+++ DATASET EXCERPTS
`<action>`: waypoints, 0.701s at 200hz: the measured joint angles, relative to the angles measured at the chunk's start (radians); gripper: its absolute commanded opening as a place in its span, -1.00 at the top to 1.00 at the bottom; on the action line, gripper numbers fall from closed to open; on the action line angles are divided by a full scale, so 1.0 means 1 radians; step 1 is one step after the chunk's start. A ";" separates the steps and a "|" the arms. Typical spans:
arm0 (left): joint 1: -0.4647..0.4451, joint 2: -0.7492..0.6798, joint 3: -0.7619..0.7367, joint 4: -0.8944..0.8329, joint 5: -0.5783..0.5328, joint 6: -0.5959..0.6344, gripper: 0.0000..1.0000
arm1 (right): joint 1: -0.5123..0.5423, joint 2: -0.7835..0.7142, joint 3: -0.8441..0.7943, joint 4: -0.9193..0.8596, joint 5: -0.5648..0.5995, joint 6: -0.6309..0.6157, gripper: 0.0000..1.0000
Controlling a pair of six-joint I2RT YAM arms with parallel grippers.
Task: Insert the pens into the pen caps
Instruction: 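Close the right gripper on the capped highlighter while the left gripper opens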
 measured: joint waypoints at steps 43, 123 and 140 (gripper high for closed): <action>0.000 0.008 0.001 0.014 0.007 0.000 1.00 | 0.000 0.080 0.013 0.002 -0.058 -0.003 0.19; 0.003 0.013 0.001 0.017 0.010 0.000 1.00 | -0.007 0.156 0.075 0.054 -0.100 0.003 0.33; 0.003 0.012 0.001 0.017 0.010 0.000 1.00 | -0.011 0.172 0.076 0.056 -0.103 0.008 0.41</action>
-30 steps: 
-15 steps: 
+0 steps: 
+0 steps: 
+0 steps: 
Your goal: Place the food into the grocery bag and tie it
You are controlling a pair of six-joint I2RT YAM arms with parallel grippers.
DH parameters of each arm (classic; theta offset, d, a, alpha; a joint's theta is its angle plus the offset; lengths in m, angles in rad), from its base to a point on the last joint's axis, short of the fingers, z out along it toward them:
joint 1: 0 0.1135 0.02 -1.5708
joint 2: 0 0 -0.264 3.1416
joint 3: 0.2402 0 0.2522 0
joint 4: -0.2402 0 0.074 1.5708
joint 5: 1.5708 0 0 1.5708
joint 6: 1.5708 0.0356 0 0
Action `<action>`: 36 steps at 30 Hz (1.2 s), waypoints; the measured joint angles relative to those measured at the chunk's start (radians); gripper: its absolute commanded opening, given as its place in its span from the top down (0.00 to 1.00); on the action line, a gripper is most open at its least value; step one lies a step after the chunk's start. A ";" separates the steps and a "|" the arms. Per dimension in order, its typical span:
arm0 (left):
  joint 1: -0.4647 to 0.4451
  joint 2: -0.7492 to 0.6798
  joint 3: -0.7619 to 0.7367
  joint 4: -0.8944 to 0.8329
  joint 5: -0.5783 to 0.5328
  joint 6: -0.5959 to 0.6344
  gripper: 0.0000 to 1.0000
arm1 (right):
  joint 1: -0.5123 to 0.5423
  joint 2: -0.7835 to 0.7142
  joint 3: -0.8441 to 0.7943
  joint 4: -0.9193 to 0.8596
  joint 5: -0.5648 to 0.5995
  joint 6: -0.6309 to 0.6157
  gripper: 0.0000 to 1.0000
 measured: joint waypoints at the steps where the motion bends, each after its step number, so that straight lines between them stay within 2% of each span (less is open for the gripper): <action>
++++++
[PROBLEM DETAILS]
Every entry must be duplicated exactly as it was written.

[SOLUTION FOR THIS PROBLEM]
`<action>`: waypoints, 0.701s at 200hz: the measured joint angles, relative to the angles measured at the chunk's start (radians); gripper: its absolute commanded opening as a place in its span, -1.00 at the top to 1.00 at the bottom; on the action line, gripper numbers fall from closed to open; on the action line angles are divided by a full scale, so 1.0 means 1 radians; step 1 is one step after the chunk's start. A ";" separates the steps and a "|" the arms. Typical spans:
arm0 (left): joint 1: -0.4647..0.4451, joint 2: -0.7492..0.6798, joint 3: -0.7619..0.7367, joint 4: -0.8944..0.8329, joint 5: -0.5783..0.5328, joint 6: -0.5959..0.6344, gripper: 0.0000..1.0000
arm1 (right): joint 1: -0.5123..0.5423, joint 2: -0.7835..0.7142, joint 3: -0.8441..0.7943, joint 4: -0.9193..0.8596, joint 5: -0.5648..0.5995, joint 6: -0.6309..0.6157, gripper: 0.0000..1.0000
Controlling a pair of six-joint I2RT YAM arms with parallel grippers.
Task: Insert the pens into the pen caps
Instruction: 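Close the right gripper on the capped highlighter while the left gripper opens
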 measured: joint waypoints at steps 43, 123 and 140 (gripper high for closed): <action>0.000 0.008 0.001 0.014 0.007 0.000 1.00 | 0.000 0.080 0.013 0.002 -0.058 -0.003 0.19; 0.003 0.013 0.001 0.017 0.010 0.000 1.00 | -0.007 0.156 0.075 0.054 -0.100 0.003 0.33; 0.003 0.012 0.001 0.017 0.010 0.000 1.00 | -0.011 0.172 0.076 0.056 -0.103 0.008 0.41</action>
-30 steps: 
-15 steps: 
+0 steps: 
+0 steps: 
+0 steps: 
Your goal: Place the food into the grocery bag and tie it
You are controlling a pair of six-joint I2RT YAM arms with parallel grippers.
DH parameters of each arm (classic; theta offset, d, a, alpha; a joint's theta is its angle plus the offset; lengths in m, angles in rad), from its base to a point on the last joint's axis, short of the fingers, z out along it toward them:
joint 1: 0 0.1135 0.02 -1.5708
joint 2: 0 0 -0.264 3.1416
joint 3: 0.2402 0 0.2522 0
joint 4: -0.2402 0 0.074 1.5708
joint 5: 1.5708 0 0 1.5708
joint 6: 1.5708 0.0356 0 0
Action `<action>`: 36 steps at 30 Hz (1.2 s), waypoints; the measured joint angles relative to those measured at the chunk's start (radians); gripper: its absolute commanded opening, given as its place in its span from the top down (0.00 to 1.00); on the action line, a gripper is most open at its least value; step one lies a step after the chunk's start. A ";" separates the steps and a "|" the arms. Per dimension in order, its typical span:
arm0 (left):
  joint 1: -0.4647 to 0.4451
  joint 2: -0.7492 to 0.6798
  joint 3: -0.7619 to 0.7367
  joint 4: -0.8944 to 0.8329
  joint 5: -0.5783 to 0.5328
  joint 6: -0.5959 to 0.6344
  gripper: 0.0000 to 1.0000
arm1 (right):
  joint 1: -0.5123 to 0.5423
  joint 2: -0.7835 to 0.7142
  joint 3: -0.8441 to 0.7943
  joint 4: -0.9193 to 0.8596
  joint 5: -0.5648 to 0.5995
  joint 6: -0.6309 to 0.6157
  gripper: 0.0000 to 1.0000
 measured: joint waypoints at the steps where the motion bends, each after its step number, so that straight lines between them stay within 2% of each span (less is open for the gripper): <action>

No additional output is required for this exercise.